▶
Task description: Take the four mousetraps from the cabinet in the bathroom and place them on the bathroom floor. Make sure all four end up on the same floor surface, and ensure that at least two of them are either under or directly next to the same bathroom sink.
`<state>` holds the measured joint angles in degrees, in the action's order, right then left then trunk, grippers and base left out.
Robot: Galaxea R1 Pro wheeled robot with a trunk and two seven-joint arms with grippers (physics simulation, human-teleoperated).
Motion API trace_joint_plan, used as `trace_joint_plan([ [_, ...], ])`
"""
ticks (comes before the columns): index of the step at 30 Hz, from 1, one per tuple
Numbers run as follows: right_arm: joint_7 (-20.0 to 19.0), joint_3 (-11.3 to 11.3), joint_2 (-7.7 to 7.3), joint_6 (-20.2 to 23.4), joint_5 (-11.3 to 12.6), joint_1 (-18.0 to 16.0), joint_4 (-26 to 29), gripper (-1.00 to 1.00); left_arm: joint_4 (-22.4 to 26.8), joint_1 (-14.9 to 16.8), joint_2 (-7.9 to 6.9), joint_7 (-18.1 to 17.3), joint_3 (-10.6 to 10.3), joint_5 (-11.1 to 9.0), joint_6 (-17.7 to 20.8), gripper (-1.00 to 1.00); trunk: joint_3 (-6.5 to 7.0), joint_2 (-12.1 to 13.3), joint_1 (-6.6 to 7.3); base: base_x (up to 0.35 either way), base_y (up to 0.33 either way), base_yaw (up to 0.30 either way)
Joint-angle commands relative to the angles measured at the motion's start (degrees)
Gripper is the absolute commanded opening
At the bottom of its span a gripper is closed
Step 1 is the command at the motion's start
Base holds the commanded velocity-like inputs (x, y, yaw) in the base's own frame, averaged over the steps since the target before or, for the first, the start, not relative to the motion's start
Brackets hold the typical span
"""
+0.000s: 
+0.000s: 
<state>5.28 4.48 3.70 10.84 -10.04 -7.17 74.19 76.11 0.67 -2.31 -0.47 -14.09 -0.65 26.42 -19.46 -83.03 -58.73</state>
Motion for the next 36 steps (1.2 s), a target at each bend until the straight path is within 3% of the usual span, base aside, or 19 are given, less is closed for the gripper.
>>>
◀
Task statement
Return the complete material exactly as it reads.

Finished task
Task description: Take the four mousetraps from the cabinet in the bathroom and place them on the bathroom floor. Make sure all four end up on the same floor surface, and ensure that at least two of them are either under or directly next to the same bathroom sink.
`<state>` holds the measured joint angles in degrees, in the action's order, right then left then trunk, grippers and base left out.
Robot: Galaxea R1 Pro wheeled robot with a trunk and two seven-joint arms with grippers (physics simulation, human-teleoperated).
Motion API trace_joint_plan, used as `trace_joint_plan([ [_, ...], ])`
"""
ticks (comes before the columns): index of the step at 30 Hz, from 1, one per tuple
Numbers run as follows: right_arm: joint_7 (-20.0 to 19.0), joint_3 (-11.3 to 11.3), joint_2 (-7.7 to 7.3), joint_6 (-20.2 to 23.4), joint_5 (-11.3 to 12.6), joint_1 (-18.0 to 16.0), joint_4 (-26 to 29), gripper (-1.00 to 1.00); left_arm: joint_4 (-22.4 to 26.8), joint_1 (-14.9 to 16.8), joint_2 (-7.9 to 6.9), joint_7 (-18.1 to 17.3), joint_3 (-10.6 to 10.3), joint_5 (-11.1 to 9.0), joint_6 (-17.7 to 20.8), gripper (-1.00 to 1.00); trunk: joint_3 (-6.5 to 7.0), joint_2 (-12.1 to 13.3), joint_1 (-6.6 to 7.3); base: base_x (up to 0.35 either way), base_y (up to 0.33 either way), base_yaw (up to 0.30 either way)
Joint-angle commands relative to the angles measured at the motion's start (degrees)
Gripper is the absolute commanded opening
At the bottom of its span a gripper is closed
Step 1 is the command at the motion's start
Base holds the commanded velocity-like inputs (x, y, yaw) in the base's own frame, averaged over the steps since the target before or, for the first, the start, not relative to the motion's start
Brackets hold the typical span
"""
+0.000s: 
+0.000s: 
<state>5.28 4.48 3.70 10.84 -10.04 -7.17 74.19 76.11 0.67 -2.31 -0.47 -14.09 -0.65 26.42 -19.46 -83.03 -58.73</state>
Motion for the next 36 steps (1.2 s), a target at each bend until the straight path is within 3% of the usual span, base aside, or 19 are given, less is closed for the gripper.
>>>

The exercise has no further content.